Tuesday, July 3, 2007

Enter the Dragon

The annual trip to Aruba is over and done with, and it was lovely. I did exactly jackshit except read on the beach, swim with the pelicans, eat fresh fish, drink rum, make $20 at roulette, and save a sick lizard (again). Awesome.

I've mentioned the iguanas in Aruba before, and they really are quite charming. Mark adopted a small colony outside the cafe at the resort, whom he met for breakfast every morning. On the way home, we both decided that iguanas were indeed bitchin', and we should totally get one. We also decided that if we did not do this soon, we never would do it. So two days after we got back from Aruba we drove out to Annandale and got us a goddam iguana.

Now, one cannot just waltz into the Super Petz and declare their desire for an iguana expecting to take it home immediately. We had to prep by procuring the most ginormous leezard cage known to man. It looks like a phone booth made out of mesh. The leezard also requires more lighting than a Jerry Bruckheimer movie, so we had to get that as well, so leezard will think he's in the tropics, and not a climate-controlled, overpriced one-bedroom in downtown DC. Leezard also requires climbing things, and many, many greens. Leezard eats better than we do. So these had to be acquired before the Super Petz people let us take an iguana home, to ensure that we were properly equipped. They then plopped leezard in a paper bag which they stapled shut and sent us on our way.

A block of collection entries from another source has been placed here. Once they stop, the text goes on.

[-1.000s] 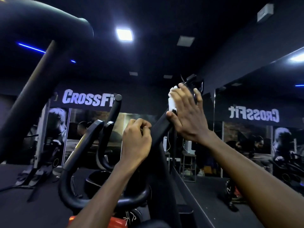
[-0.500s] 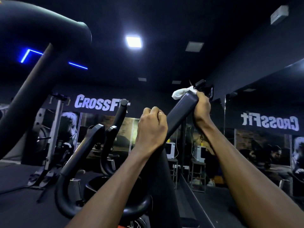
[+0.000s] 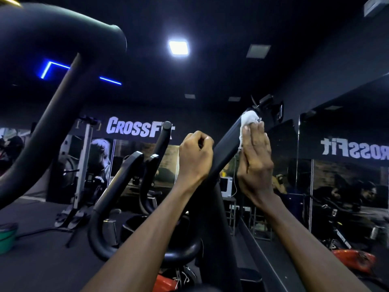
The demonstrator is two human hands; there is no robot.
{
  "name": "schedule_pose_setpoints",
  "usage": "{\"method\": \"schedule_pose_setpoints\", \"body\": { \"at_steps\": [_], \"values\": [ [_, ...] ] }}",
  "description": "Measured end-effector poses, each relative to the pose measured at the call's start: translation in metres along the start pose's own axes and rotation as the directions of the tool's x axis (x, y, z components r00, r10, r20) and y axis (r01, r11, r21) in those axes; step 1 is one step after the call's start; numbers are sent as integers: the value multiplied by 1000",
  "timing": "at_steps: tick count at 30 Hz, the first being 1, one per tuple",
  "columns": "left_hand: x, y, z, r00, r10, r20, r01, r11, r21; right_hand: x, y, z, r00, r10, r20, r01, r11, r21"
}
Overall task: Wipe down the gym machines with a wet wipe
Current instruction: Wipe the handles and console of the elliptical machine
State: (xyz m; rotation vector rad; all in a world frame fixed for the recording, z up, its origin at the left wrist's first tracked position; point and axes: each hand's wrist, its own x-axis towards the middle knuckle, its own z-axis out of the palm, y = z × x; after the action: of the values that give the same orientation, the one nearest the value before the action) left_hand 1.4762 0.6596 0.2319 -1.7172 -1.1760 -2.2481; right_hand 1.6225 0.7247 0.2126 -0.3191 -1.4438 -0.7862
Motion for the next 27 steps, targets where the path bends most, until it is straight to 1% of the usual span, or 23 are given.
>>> {"method": "schedule_pose_setpoints", "body": {
  "at_steps": [2, 3, 4, 5, 6, 7, 8, 10, 11, 12, 14, 15, 16, 18, 19, 21, 22, 24, 25, 26, 27],
  "values": [
    [-1, 0, -1, 999, -30, 12, 30, 999, -41, 2, 0, -4, 1000, 4, 4, -4, 997, -73],
    [-1, 1, 0, 999, -35, 12, 36, 996, -77, 3, -4, -6, 1000, -16, -2, 16, 993, -114],
    [-4, -1, -5, 999, -42, 7, 42, 993, -113, -1, -17, -5, 996, -81, 26, 84, 985, -149],
    [-6, -2, -6, 1000, -29, -8, 28, 987, -157, -6, -25, -4, 979, -192, 73, 202, 962, -181],
    [-10, -5, -8, 1000, -12, -17, 9, 980, -201, -13, -33, -2, 946, -295, 135, 318, 927, -200],
    [-15, -7, -11, 1000, -1, -21, -4, 973, -229, -15, -40, -2, 922, -348, 171, 379, 902, -208],
    [-22, -12, -16, 1000, -4, -11, 1, 969, -247, -14, -45, -3, 926, -336, 170, 367, 905, -216],
    [-34, -21, -26, 1000, -18, 9, 20, 963, -268, -7, -50, -1, 981, -177, 76, 190, 955, -228],
    [-39, -25, -31, 1000, -16, 4, 16, 963, -267, -6, -53, 1, 993, -113, 38, 119, 970, -211],
    [-45, -29, -36, 1000, -8, -16, 3, 965, -262, -9, -62, 4, 993, -106, 53, 114, 979, -171],
    [-59, -35, -48, 996, 23, -83, -42, 972, -230, -27, -90, 9, 955, -225, 195, 229, 973, 4],
    [-68, -38, -54, 993, 49, -109, -70, 976, -206, -37, -104, 9, 930, -262, 259, 246, 965, 91],
    [-75, -41, -56, 989, 76, -125, -98, 979, -181, -42, -112, 8, 922, -239, 303, 199, 967, 157],
    [-88, -47, -55, 988, 88, -124, -104, 985, -135, -40, -123, 2, 936, -56, 348, -35, 968, 249],
    [-93, -47, -52, 991, 77, -107, -88, 990, -108, -36, -124, -3, 934, 12, 356, -118, 954, 277],
    [-101, -51, -47, 994, 71, -87, -75, 996, -47, -29, -124, -14, 909, 39, 415, -184, 930, 317],
    [-104, -54, -45, 992, 78, -98, -79, 997, -15, -24, -123, -21, 878, 44, 477, -233, 909, 346],
    [-110, -62, -43, 985, 116, -129, -108, 992, 72, -15, -119, -30, 792, 67, 607, -355, 859, 369],
    [-116, -68, -42, 980, 139, -144, -120, 984, 129, -11, -117, -32, 772, 75, 631, -386, 844, 373],
    [-121, -74, -40, 974, 156, -165, -125, 975, 183, -7, -114, -33, 776, 90, 624, -402, 833, 380],
    [-127, -80, -38, 967, 159, -197, -115, 969, 219, -2, -113, -34, 799, 112, 591, -409, 822, 397]
  ]
}}
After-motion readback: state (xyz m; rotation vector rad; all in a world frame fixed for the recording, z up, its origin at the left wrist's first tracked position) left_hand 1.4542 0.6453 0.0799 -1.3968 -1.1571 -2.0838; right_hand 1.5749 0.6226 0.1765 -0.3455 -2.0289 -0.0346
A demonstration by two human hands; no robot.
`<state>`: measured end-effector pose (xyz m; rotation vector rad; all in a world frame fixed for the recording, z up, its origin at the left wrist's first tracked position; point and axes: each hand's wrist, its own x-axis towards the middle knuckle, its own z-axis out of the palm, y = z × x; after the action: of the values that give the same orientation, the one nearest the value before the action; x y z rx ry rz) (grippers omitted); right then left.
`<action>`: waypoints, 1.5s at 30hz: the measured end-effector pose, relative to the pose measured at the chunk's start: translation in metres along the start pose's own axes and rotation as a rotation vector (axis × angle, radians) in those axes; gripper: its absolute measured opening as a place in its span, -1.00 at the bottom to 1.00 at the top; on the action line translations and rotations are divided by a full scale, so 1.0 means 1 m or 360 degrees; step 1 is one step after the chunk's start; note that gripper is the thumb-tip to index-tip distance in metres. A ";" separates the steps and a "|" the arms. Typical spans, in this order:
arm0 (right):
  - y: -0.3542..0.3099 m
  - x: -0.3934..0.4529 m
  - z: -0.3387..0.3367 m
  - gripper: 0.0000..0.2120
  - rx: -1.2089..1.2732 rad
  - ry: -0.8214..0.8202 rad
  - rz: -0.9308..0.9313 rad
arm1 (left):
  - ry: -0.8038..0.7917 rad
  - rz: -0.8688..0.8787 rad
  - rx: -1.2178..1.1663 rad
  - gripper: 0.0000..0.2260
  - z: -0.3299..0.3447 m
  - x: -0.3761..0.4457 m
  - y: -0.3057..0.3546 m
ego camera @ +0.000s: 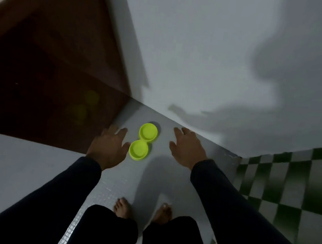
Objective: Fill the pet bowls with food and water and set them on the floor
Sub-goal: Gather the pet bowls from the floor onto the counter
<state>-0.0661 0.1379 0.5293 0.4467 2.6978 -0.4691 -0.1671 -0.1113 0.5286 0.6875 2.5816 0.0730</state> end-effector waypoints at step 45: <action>0.080 0.357 0.418 -0.37 0.0616 -0.0048 0.0226 | -0.0119 -0.0323 -0.0822 -0.39 0.457 0.250 -0.136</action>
<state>-0.2282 0.1392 -0.0022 0.7225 2.5223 -0.9524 -0.2153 -0.1396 -0.0065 0.2313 2.3932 0.6099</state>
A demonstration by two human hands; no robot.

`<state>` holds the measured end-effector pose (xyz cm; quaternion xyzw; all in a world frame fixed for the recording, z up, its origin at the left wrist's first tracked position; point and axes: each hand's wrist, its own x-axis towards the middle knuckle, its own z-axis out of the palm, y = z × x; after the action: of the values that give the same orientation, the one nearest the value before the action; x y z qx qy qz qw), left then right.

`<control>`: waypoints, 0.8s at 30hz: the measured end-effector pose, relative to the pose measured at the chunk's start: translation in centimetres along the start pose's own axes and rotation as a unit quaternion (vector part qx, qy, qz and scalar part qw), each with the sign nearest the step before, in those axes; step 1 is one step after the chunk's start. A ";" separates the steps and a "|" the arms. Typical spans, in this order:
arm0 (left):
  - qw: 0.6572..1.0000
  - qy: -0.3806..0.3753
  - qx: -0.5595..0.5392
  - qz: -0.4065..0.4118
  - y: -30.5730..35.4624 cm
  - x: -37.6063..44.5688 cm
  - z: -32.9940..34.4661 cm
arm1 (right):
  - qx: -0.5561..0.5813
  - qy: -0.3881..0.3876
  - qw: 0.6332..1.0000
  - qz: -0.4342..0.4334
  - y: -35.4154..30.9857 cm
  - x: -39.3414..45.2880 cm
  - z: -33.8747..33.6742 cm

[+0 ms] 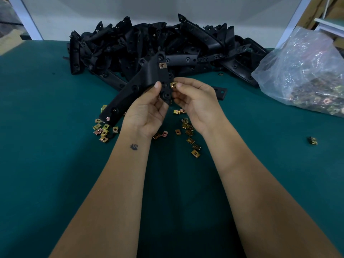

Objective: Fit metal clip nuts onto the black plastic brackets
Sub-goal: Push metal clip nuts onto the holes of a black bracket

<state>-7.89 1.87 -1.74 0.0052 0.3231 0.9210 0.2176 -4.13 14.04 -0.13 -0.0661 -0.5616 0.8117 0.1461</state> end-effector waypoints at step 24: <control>0.999 0.030 0.037 -0.019 0.0 -0.2 0.2 | 0.011 -0.029 0.998 0.060 0.3 -0.3 1.2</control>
<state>-7.64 1.95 -1.57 -0.0210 0.3632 0.9039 0.2249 -4.24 12.78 0.01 -0.0751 -0.5516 0.8267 0.0814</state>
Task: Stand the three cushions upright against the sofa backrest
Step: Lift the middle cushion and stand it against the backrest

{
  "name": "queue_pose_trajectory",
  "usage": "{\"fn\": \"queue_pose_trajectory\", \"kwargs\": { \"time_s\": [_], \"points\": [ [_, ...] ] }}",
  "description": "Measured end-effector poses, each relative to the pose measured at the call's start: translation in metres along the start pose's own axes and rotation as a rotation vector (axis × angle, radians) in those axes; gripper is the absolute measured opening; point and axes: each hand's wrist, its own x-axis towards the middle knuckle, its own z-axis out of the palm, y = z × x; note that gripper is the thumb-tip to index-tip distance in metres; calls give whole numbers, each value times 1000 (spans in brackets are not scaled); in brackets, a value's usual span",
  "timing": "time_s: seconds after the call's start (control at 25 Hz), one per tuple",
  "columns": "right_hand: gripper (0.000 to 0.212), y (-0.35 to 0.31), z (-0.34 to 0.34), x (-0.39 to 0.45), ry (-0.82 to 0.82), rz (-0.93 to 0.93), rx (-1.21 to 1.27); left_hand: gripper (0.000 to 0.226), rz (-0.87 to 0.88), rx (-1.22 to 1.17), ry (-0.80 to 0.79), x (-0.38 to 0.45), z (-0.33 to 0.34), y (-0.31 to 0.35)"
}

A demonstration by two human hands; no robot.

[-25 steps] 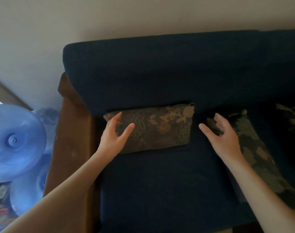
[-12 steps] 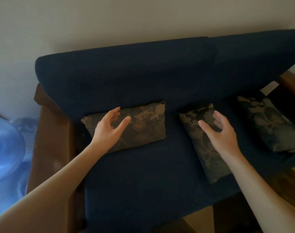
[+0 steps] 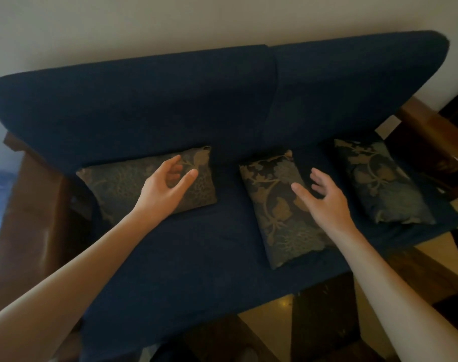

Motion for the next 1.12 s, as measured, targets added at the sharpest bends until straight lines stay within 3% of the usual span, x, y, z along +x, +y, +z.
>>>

It turns out that iguanas are skittish creatures, and they can be a little freaked out when they first come home. They demonstrate their displeasure by not pooping. It may seem intuitive that a lack of lizard poop is not necessarily a bad thing, but after a week we were a bit worried. Not to be indelicate, but in the people world it seems that such a movement is required at least once a day to keep one agreeable -- preferably just after breakfast and maybe around 11:30 as well. After a week, well, I know I'd be pretty unbearable. I can only imagine that leezard was in a great deal of discomfort.

We were then faced with the prospect of forcing our lizard to shit. Reptile vets proscribe soaking the lizard in warm water to get them to do this. This is not easy, especially when the animal in question is still freaked out at you and won't let you near it without scratching your hands and whipping you with its tail. Ouch. So I donned a pair of gardening gloves, wrassled the lizard into submission (no, that is not a euphemism -- don't be cheeky), and confined our scaly friend in a tupperware container filled with half an inch of warm water and a few holes provided so he could breathe. We stared down at the box for a few minutes, awaiting the appearance of lizard scat, but the poor little guy was having some kind of performance anxiety, so we went away.

We returned a few minutes later to a lovely tupperware box filled with skanky, befouled lizard water, and a very animated lizard who wanted out immediately. Never have two people been so overjoyed to see reptile crap. It will be the last time, I assure you.

So Leezard is happily munching and pooping away, but he/she still lacks a name. Trogdor, Krang, Larry, and Neil Diamond have promise, but none seems to stick. We're not sure at this point if it's a boy lizard or a girl, which complicates things. We are accepting suggestions, however, if you feel you have some insight on the matter.